**Brief**.
The output must match the lines from the first line of the listing below through the line holding "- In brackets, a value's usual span" exactly and must contain no pictures.

**Task data**.
________________

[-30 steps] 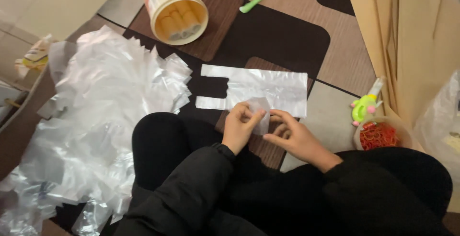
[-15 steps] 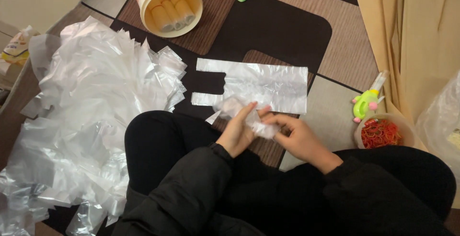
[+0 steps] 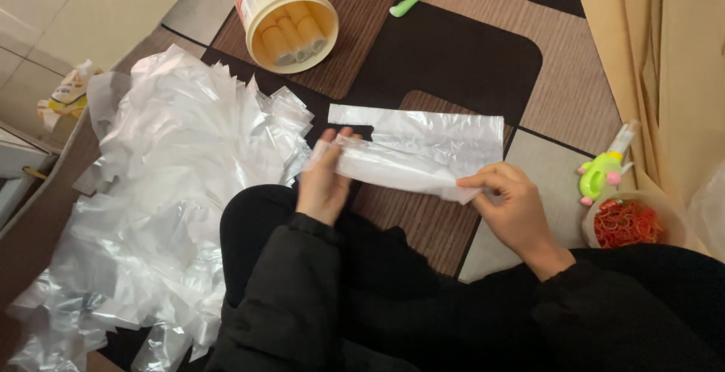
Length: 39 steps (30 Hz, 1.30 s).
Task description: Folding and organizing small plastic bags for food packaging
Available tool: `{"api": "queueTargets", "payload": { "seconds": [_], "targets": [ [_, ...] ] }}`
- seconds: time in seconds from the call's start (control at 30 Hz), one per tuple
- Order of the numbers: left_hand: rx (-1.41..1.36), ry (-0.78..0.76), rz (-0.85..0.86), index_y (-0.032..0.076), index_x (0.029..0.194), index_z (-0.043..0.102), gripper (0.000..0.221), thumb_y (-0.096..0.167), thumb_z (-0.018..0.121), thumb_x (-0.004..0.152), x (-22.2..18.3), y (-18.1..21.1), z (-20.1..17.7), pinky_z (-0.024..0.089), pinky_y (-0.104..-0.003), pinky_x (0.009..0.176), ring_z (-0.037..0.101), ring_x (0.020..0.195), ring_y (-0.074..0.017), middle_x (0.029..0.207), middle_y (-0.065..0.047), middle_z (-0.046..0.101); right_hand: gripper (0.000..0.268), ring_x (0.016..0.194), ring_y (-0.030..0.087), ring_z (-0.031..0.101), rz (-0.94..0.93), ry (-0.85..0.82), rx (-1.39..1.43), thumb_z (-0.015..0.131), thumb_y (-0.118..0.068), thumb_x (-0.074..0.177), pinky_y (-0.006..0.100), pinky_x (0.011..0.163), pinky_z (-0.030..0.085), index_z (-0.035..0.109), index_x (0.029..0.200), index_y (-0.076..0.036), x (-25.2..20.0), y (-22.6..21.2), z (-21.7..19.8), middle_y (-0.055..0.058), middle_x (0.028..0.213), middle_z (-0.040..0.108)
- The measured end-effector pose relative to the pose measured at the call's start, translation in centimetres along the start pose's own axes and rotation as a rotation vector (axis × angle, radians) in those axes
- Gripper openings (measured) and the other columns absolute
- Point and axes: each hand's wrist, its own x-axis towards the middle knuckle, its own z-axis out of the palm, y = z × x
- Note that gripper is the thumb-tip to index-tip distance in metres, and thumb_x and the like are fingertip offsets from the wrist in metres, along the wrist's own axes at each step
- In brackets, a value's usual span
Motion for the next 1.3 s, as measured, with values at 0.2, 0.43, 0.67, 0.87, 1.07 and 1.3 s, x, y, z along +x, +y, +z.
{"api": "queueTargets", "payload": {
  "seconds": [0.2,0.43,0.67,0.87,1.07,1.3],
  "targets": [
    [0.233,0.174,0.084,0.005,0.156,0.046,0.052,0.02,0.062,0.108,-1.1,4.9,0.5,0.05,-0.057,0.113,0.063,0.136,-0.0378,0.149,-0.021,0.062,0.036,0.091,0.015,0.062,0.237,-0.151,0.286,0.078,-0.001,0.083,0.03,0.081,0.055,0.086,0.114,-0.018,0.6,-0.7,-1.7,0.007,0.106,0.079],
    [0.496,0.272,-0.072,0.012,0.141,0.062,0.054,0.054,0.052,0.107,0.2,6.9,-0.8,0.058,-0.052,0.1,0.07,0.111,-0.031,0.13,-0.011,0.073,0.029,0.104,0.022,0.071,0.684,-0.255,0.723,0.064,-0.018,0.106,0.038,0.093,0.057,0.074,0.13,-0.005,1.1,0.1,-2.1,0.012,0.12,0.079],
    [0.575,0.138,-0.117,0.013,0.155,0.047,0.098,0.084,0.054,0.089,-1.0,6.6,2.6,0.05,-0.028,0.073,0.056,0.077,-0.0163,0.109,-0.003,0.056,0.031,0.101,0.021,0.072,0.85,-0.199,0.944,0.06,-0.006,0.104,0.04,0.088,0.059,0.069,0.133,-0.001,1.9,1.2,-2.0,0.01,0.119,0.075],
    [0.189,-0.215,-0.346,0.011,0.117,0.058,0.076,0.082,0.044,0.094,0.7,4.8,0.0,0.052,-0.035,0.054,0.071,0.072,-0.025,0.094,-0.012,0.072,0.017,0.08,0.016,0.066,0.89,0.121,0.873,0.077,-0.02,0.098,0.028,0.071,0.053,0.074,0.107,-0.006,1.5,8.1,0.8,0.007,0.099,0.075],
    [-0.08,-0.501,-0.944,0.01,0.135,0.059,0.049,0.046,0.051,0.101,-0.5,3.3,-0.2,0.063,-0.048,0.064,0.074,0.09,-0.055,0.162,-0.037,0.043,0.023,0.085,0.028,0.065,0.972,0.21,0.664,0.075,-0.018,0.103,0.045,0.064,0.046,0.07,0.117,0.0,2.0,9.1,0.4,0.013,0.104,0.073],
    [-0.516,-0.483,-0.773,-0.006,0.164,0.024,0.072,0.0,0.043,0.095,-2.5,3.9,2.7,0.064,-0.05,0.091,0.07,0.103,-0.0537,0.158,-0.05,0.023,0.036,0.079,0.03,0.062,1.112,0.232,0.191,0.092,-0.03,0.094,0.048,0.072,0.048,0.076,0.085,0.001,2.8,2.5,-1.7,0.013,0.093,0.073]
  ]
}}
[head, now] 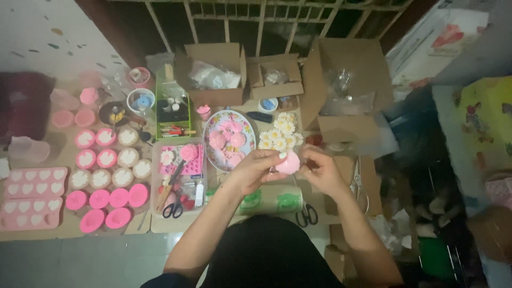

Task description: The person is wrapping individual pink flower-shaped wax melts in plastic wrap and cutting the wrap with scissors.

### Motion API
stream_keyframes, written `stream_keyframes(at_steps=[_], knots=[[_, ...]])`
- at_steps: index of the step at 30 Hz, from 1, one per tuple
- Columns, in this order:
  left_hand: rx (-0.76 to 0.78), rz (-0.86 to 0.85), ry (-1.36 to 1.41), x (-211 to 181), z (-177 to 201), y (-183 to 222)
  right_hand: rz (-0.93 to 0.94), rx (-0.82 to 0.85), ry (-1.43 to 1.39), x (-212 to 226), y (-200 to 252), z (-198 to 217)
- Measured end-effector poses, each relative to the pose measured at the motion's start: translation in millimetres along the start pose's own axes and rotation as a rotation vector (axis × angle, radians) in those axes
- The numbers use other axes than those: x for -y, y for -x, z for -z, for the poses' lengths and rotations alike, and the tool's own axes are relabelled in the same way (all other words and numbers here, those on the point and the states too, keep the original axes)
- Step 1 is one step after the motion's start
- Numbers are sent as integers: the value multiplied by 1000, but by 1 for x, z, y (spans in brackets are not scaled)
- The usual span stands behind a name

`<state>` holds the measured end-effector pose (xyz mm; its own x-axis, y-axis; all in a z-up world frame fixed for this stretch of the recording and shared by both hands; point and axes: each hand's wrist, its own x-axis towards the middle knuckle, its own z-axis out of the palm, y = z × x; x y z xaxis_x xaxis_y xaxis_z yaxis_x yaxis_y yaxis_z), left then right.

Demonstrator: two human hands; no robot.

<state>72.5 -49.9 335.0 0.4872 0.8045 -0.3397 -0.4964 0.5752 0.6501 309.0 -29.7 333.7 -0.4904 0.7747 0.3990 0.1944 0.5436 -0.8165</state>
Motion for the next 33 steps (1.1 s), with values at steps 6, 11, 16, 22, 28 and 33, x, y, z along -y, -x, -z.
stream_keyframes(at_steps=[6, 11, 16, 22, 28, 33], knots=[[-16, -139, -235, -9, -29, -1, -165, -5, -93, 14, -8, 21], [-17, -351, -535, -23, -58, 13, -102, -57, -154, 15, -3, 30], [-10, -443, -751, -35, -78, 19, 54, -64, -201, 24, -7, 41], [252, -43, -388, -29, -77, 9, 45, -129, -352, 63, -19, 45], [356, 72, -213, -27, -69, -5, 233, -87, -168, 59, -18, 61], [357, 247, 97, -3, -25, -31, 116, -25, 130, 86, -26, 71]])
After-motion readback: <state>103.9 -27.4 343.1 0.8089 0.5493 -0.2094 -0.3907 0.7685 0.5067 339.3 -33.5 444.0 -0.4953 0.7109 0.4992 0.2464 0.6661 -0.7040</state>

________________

**Expected answer**.
[-30 steps] 
[-15 steps] 
[+0 steps] 
Length: 39 steps (30 Hz, 1.30 s).
Task description: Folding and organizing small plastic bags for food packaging
Available tool: `{"api": "queueTargets", "payload": { "seconds": [_], "targets": [ [_, ...] ] }}`
- seconds: time in seconds from the call's start (control at 30 Hz), one per tuple
- Order of the numbers: left_hand: rx (-1.41..1.36), ry (-0.78..0.76), rz (-0.85..0.86), index_y (-0.032..0.076), index_x (0.029..0.194), index_z (-0.043..0.102), gripper (0.000..0.221), thumb_y (-0.096..0.167), thumb_z (-0.018..0.121), thumb_x (-0.004..0.152), x (-22.2..18.3), y (-18.1..21.1), z (-20.1..17.7), pinky_z (-0.024..0.089), pinky_y (-0.104..-0.003), pinky_x (0.009..0.176), ring_z (-0.037..0.101), ring_x (0.020..0.195), ring_y (-0.074..0.017), middle_x (0.029..0.207), middle_y (-0.065..0.047), middle_z (-0.046..0.101); right_hand: gripper (0.000..0.268), ring_x (0.016..0.194), ring_y (-0.030..0.087), ring_z (-0.031..0.101), rz (-0.94..0.93), ry (-0.85..0.82), rx (-1.39..1.43), thumb_z (-0.015..0.131), thumb_y (-0.118..0.068), thumb_x (-0.074..0.177), pinky_y (-0.006..0.100), pinky_x (0.011..0.163), pinky_z (-0.030..0.085), index_z (-0.035..0.109), index_x (0.029..0.200), index_y (-0.076..0.036), x (-25.2..20.0), y (-22.6..21.2), z (-21.7..19.8), middle_y (-0.055..0.058), middle_x (0.028..0.213), middle_z (-0.040..0.108)
- The measured end-effector pose relative to the pose measured at the call's start, translation in centimetres along the start pose's own axes and rotation as a rotation vector (axis × angle, radians) in those axes
- Gripper openings (measured) and the other columns absolute
- Point and axes: each hand's wrist, its own x-axis towards the middle knuckle, its own z-axis out of the palm, y = z × x
- Note that gripper is the thumb-tip to index-tip distance in metres, and thumb_x and the like are fingertip offsets from the wrist in metres, along the wrist's own axes at each step
- In brackets, a value's usual span

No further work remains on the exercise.